Return, without pictures, the lines from the start of the data through the one that contains "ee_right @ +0".

***** Exercise data

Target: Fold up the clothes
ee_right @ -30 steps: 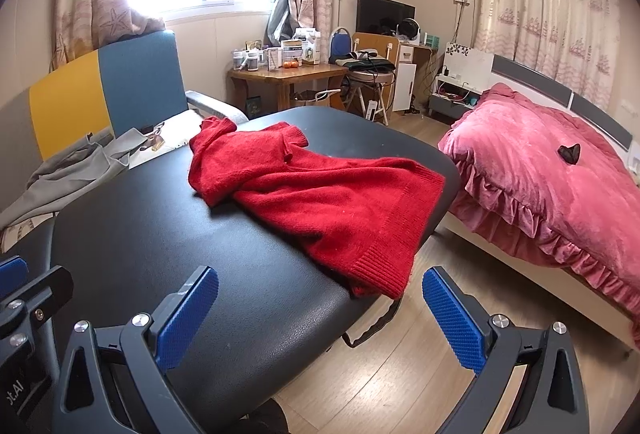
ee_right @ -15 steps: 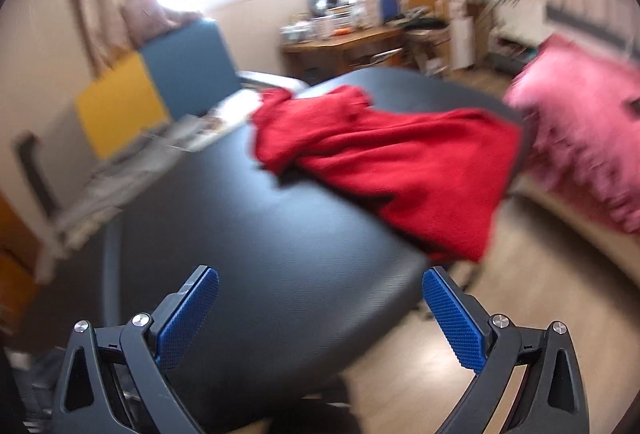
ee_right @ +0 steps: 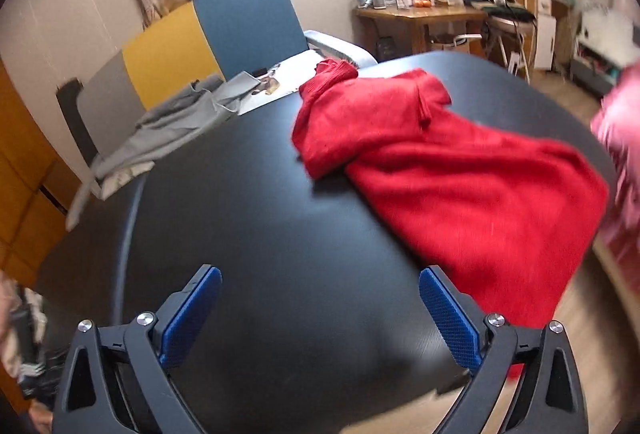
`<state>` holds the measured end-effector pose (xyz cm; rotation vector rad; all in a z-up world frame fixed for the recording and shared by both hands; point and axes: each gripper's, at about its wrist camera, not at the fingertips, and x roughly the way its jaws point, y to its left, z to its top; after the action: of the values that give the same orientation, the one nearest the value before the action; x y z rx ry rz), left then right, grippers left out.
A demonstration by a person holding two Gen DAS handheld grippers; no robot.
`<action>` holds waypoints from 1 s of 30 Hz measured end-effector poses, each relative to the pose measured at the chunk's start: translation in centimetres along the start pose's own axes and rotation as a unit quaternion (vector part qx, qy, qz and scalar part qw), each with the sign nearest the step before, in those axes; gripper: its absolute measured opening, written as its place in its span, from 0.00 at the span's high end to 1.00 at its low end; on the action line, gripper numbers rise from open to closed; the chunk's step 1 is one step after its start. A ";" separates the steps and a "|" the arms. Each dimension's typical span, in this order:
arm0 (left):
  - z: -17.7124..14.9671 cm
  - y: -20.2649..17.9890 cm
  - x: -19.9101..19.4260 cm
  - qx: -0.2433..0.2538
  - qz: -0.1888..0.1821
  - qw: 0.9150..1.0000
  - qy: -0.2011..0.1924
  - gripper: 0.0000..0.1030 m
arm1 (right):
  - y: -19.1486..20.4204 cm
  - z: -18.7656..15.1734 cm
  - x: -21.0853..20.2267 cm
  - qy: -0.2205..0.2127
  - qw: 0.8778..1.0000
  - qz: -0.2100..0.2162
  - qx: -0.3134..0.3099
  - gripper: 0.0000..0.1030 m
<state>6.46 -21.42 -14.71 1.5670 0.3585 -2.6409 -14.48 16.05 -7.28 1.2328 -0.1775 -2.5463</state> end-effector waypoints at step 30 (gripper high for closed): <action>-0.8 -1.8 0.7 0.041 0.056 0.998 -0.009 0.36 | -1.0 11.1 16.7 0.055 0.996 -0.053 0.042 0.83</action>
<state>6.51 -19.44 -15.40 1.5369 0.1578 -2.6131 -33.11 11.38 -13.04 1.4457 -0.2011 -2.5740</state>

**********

■ **The completed task**:
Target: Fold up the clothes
ee_right @ -30 steps: 
ee_right @ -15 steps: 
ee_right @ +0 steps: 

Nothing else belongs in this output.